An additional issue underlying our studies is whether proteins that associate with NET do so early in their trafficking itinerary or only after plasma membrane insertion. A contribution to this question can be seen in our analysis of the distribution of NET to syntaxin 1A with NET. Like NET, syntaxin 1A has uniformly high levels in permeabilized axons relative to the boutons. Indeed, in permeabilized preparations, we observed significant and extensive colocalization of NET with syntaxin 1A. From previous work, it is known that syntaxin 1A is required for basal/regulated NET cell surface expression and that NET and syntaxin 1A physically associate [35, 43, 54]. Our findings are consistent with the existence of trafficking vesicles that contain both NET and syntaxin 1A, providing an opportunity for physical interactions that ultimately serve to regulate NET activity and channel states at the plasma membrane. Recent studies with a C. elegans NET homolog, (DAT-1), reveals that a transporter N-terminal GFP tag can disrupt syntaxin 1A interaction and lead to altered channel states and membrane potential, providing evidence for a physiological relevance of the syntaxin 1A/transporter interaction in vivo [80].
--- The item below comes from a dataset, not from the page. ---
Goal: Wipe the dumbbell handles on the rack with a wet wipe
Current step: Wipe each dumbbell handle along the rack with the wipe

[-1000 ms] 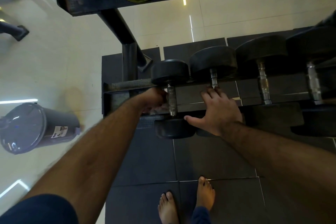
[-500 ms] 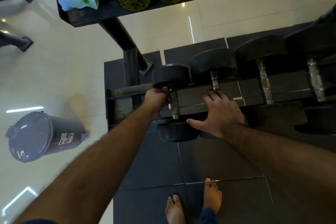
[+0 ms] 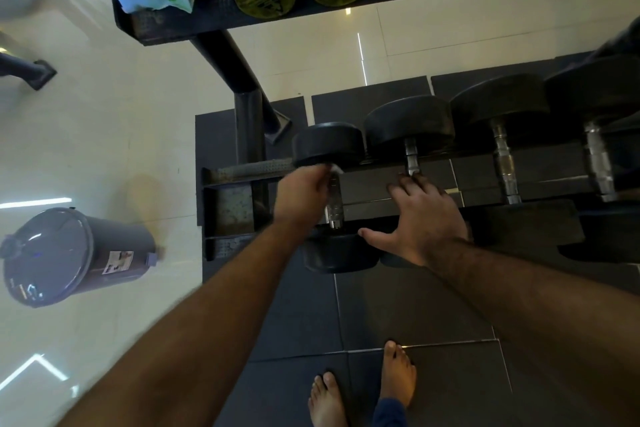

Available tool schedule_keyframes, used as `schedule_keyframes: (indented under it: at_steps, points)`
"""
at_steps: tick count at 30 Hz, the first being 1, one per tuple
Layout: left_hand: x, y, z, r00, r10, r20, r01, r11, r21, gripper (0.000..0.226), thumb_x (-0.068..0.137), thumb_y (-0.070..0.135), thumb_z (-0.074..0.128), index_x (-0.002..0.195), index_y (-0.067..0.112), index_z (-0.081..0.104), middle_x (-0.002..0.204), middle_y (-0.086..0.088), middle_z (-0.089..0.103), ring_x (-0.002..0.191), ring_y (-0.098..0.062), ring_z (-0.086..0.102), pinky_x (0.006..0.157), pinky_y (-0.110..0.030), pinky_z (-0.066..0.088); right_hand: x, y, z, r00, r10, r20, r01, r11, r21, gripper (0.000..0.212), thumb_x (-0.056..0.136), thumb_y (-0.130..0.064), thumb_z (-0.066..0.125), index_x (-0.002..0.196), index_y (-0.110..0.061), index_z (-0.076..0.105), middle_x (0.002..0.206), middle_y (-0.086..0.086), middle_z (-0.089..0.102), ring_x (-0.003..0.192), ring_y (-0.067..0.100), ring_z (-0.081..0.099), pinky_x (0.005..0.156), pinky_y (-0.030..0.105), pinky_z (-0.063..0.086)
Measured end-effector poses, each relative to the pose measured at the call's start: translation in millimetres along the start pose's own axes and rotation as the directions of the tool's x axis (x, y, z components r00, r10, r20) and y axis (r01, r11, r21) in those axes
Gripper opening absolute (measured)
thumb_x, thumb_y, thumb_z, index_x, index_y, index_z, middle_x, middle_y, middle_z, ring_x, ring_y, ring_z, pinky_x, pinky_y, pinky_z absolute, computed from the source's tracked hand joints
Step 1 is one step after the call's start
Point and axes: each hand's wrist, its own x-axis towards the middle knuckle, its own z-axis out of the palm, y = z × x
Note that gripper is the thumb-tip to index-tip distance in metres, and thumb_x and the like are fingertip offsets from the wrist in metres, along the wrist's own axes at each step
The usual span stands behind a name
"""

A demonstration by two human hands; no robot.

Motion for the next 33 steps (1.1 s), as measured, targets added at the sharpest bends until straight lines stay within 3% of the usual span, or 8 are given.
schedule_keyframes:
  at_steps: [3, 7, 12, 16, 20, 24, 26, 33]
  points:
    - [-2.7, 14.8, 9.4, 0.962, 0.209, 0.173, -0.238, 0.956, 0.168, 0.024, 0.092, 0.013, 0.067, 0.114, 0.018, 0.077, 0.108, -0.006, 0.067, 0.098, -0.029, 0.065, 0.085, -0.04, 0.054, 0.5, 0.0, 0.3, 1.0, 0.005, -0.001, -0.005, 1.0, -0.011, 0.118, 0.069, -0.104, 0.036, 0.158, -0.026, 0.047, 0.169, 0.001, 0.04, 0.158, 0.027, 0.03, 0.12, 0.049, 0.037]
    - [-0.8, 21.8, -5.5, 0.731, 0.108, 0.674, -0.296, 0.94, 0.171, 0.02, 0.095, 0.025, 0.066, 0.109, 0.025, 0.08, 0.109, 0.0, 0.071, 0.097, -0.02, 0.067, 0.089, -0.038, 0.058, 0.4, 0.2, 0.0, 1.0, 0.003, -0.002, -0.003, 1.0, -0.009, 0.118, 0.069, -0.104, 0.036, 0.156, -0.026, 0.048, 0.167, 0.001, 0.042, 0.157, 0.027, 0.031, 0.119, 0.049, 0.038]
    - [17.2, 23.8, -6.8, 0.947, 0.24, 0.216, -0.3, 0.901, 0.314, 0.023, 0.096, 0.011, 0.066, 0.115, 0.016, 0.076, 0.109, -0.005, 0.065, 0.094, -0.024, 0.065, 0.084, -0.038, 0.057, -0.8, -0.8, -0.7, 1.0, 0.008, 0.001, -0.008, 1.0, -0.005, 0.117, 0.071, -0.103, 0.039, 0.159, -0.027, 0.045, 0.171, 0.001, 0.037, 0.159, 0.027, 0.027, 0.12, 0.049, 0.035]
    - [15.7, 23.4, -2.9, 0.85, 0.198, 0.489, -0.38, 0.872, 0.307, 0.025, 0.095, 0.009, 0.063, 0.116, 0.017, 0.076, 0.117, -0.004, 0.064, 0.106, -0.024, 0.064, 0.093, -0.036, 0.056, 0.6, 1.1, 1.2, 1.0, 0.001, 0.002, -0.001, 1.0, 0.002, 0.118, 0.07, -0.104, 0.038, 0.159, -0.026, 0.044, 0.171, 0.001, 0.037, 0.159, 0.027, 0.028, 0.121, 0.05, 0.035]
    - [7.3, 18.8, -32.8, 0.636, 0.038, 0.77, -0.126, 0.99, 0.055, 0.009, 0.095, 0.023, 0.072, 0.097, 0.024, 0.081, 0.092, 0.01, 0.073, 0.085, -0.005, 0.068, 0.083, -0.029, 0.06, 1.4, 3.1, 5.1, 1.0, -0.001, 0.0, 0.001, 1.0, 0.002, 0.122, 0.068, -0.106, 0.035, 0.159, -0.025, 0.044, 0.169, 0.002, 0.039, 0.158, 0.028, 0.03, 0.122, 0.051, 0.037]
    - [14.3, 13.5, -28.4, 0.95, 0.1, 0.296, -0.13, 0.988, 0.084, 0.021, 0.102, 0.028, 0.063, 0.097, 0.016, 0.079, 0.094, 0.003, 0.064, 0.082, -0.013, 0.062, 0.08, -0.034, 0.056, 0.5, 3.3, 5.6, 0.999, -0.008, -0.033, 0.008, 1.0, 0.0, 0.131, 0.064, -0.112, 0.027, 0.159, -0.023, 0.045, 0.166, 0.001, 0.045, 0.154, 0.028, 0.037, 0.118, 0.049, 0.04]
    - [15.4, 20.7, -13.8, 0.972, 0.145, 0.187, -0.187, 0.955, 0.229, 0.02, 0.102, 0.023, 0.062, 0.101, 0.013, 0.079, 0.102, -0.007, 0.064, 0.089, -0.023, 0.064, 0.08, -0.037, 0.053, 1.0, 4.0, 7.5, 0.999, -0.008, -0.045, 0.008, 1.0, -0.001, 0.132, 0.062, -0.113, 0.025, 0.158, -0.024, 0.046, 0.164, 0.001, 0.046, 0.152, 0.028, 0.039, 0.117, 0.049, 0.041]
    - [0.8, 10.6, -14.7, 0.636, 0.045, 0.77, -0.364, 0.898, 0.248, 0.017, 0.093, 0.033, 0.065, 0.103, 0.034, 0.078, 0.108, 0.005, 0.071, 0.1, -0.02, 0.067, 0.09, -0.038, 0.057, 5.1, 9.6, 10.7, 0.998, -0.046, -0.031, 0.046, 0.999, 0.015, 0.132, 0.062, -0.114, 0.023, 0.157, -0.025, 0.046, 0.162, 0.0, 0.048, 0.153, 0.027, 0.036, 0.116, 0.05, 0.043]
Finally, we examined the distribution of NET in relation to two markers of membrane subcompartments that could support transporter NET trafficking and/or regulation, SCAMP2 and CTx-B. A previous study reported that SCAMP2 physically interacts with both SERT and DAT. SERT and SCAMP2 colocalize in intracellular compartments, as well as at the plasma membrane where it may regulate SERT activity [72]. We found SCAMP2 to be highly expressed in SCG processes where we detected a very low, but significant, level of NET colocalization suggesting that SCAMP2 may participate in sorting and export of the transporter from the cell soma. Like DAT, NET lacks a PY motif [81, 82] and thus NET/SCAMP2 associations at the plasma membrane could facilitate NEDD4 ubiquitination, similar to the role suggested for SCAMP3 in NEDD4 ubiquitination of EGF receptors [83]. We detected, membrane patches at the surface of boutons that were enriched for both NET and SCAMP2. Compared to the total level of SCAMP2 in boutons, this distribution was quite limited. Additional studies that explore conditions leading to NET ubiquitination should be helpful in further evaluating the extent and role of NET/SCAMP2 associations. Placental cells that express NET localize a portion of NET to lipid rafts as detected through membrane fractionation analyses [46, 47]. In SCG neurites examined under permeabilized conditions, NET does not colocalize with CTx-B. In boutons, in contrast, the transporter clearly localizes to surface-labeled, CTx-B positive membrane domains. As a portion of NET in CTx-B unlabeled membranes, we suggest that NET may transit between these domains as part of a regulatory cycle. Future studies that explore the dynamics of these associations and that take advantage of the reagents and paradigms employed in our study should further extend our understanding of the regulation of NET membrane trafficking.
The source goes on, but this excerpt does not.